You should check if your new random number is good enough to keep before doing
the array manipulation and string dup... That small change should yield an
near-optimal big O. A heap should give slightly faster performance for moderate
values of k.

Oct 09 2008

BCS <ao pathlink.com> writes:

Reply to Jason,

 BCS Wrote:
 
 Reply to Andrei,
 
 I just ran across a nice little problem that I wanted to share as an
 exercise for the interested in futile pastimes.
 
 The challenge, should you accept it, is to write a program that
 given a number k and a file, outputs k lines picked uniformly at
 random from the file. (If the file has less than k lines, it should
 all be output.) The file's size is unbounded so loading it in memory
 is not an option. How'd you go about it?
 
 Andrei
 

 struct S
 {
 char[] line;
 real v;
 int opCmp(S s)
 {
 if(s.v < this.v) return -1;
 else if(s.v > this.v) return +1;
 return 0;
 }
 }
 int k;
 S[] buf = new S[k+1];
 foreach(s;buf) s.v = real.max;
 
 foreach(char[] line; stream)
 {
 delete buf[$-1].line;
 buf[$-1].line = line.dup;;
 buf[$-1].v = reaqlRand();  // returns v > real.min and v < real.max
 buf.sort;
 }
 foreach(s;buf) if(s.v != real.max; writef("%s\n", s.line);
 

 You should check if your new random number is good enough to keep
 before doing the array manipulation and string dup... That small
 change should yield an near-optimal big O. A heap should give slightly
 faster performance for moderate values of k.
 

I was going for simplicity and ease of reading within a given big-O class.

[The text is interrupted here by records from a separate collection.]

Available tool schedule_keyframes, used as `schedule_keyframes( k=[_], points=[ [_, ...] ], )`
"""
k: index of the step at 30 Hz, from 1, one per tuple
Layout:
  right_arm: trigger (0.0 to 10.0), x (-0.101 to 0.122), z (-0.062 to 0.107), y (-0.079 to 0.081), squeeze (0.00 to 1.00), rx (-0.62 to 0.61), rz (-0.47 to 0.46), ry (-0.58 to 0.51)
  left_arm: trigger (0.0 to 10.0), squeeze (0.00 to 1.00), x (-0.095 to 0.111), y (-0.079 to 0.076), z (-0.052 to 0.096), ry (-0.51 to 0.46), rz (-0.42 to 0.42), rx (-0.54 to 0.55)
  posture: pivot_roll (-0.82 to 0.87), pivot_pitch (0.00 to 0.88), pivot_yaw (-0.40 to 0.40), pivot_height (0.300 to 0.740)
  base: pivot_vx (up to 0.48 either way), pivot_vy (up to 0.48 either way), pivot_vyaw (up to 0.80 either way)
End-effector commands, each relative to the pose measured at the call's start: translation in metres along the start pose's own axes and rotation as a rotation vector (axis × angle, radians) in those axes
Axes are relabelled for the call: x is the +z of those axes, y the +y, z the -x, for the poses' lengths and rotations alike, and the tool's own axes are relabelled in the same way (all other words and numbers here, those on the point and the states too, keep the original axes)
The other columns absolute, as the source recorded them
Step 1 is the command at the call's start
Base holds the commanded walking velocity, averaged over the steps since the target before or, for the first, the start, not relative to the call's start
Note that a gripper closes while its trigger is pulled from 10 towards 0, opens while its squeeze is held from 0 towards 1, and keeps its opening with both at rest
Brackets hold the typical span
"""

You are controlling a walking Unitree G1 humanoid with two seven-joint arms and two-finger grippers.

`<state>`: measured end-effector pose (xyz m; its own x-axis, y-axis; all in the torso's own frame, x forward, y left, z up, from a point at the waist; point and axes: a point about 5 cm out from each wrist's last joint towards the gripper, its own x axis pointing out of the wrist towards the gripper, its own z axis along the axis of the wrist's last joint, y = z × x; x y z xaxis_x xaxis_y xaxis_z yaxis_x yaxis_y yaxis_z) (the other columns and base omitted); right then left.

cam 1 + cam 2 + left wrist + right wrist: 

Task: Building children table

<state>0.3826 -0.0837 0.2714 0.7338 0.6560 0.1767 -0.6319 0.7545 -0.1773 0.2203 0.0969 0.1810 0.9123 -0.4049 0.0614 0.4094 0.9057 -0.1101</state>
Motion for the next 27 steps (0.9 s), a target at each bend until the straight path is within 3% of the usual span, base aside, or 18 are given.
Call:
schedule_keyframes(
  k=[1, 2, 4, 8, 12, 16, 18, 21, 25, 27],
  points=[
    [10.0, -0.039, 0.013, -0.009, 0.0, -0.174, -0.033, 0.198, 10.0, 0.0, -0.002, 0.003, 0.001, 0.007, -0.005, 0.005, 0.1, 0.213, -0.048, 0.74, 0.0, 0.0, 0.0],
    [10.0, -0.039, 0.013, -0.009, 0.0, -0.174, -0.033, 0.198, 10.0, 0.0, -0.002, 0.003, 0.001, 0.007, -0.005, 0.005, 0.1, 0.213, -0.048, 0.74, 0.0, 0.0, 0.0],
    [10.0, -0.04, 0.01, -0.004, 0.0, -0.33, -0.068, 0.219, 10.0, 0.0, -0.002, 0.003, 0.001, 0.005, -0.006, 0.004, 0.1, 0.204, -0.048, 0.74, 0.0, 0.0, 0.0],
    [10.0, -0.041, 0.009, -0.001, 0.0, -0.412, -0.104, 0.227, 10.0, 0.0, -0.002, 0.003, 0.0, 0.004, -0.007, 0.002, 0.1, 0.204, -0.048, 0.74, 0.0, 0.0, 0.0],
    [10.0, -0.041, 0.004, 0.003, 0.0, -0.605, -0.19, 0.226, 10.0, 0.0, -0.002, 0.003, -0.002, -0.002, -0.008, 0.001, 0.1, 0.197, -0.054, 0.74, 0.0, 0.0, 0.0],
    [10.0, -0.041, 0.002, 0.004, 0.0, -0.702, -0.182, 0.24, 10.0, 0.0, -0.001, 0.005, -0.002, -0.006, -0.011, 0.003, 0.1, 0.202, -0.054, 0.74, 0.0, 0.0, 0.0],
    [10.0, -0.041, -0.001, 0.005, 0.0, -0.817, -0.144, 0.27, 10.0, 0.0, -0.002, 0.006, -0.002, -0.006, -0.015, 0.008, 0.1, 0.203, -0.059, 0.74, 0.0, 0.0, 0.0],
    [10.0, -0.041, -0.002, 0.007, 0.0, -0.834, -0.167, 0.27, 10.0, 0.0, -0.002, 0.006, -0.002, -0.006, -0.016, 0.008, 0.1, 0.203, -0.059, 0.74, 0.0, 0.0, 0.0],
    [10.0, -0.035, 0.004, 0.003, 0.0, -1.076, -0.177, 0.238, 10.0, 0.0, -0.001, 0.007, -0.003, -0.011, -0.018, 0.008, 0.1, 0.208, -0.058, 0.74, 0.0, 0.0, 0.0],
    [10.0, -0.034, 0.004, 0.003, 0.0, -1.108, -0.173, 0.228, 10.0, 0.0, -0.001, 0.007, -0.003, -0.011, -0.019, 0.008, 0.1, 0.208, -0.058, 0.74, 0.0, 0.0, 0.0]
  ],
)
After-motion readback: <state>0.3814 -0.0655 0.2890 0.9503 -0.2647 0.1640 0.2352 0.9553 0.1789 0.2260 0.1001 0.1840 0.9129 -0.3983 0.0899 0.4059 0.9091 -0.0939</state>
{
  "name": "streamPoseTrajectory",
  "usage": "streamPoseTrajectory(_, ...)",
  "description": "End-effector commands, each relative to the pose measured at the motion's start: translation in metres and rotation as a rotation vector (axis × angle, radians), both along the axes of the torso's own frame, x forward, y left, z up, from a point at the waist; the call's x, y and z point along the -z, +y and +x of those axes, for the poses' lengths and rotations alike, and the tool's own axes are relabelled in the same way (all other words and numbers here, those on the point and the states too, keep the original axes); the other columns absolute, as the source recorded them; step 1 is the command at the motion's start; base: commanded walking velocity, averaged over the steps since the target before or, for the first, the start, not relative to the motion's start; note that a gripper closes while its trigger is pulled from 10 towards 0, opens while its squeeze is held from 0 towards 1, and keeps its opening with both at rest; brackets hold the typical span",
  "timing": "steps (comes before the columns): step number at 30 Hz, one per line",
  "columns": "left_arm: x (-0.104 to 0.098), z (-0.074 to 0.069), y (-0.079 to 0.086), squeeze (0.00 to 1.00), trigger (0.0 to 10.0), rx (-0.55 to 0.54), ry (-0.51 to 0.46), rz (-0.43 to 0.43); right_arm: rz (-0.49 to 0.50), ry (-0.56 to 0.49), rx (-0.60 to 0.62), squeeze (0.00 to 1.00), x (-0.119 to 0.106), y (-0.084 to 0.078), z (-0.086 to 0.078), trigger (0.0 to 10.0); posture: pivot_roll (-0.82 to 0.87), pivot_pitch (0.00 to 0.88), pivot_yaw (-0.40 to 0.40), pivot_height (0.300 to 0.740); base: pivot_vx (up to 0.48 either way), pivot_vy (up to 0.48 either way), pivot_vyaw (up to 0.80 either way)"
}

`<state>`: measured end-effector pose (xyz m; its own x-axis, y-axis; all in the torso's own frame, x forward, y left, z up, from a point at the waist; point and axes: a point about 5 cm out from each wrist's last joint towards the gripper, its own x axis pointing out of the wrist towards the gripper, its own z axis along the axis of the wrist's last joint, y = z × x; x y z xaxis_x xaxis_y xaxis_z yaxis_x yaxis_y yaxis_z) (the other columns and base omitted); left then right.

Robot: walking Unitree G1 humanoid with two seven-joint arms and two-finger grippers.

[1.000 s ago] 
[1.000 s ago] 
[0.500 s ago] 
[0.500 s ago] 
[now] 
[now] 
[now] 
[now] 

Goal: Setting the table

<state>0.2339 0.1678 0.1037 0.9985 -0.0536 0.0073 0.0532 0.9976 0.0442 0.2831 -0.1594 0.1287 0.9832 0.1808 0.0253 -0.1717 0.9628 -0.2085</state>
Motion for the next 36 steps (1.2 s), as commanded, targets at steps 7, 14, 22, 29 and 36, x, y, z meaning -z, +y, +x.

Switching to insertion sort or reusing data buffers would also do better.

Oct 09 2008

Russell Lewis <webmaster villagersonline.com> writes:

BEGIN CODE
char[][] choose(int k)
{
   char[][] bufs; bufs.length = k;

   for(int i=0; i<k; i++)
     bufs[i] = ReadALine();

   while(!feof(stdin))
   {
     int i = random(0,k);
     bufs[i] = ReadALine();
   }

   return bufs;
}

END CODE

Andrei Alexandrescu wrote:
 I just ran across a nice little problem that I wanted to share as an 
 exercise for the interested in futile pastimes.
 
 The challenge, should you accept it, is to write a program that given a 
 number k and a file, outputs k lines picked uniformly at random from the 
 file. (If the file has less than k lines, it should all be output.) The 
 file's size is unbounded so loading it in memory is not an option. How'd 
 you go about it?
 
 
 Andrei

Oct 09 2008

Andrei Alexandrescu <SeeWebsiteForEmail erdani.org> writes:

Russell Lewis wrote:
 BEGIN CODE
 char[][] choose(int k)
 {
   char[][] bufs; bufs.length = k;
 
   for(int i=0; i<k; i++)
     bufs[i] = ReadALine();
 
   while(!feof(stdin))
   {
     int i = random(0,k);
     bufs[i] = ReadALine();
   }
 
   return bufs;
 }
 
 END CODE

Then the last line will be part of the selection with probability 1.

Andrei

Oct 09 2008

Russell Lewis <webmaster villagersonline.com> writes:

Sorry, I overlooked the (obvious) fact that this biases things towards 
the end of the file.  Change the while loop as follows:

BEGIN CODE
   int count = k;
   while(!feof(stdin))
   {
     if(random(0,count) >= k)
       ReadALine();   // this discards the line
     else
     {
       int i = random(0,k);
       bufs[i] = ReadALine();
     }
     count++;
   }
END CODE

Note that I'm assuming that random(a,b) is a function that randomly 
returns an integer in the range [a,b).

This new version works because the most-recently-read line has a k/count 
  chance of getting picked up into the current working set, and when we 
do choose to discard some line, we give all of the old lines an equal 
chance of survival.

I don't have to to formally work out the math right now, but I'm pretty 
sure that that would give each line in the entire file a k/count chance 
of being in the set at any given point in the process.

Russ

Russell Lewis wrote:
 BEGIN CODE
 char[][] choose(int k)
 {
   char[][] bufs; bufs.length = k;
 
   for(int i=0; i<k; i++)
     bufs[i] = ReadALine();
 
   while(!feof(stdin))
   {
     int i = random(0,k);
     bufs[i] = ReadALine();
   }
 
   return bufs;
 }
 
 END CODE
 
 Andrei Alexandrescu wrote:
 I just ran across a nice little problem that I wanted to share as an 
 exercise for the interested in futile pastimes.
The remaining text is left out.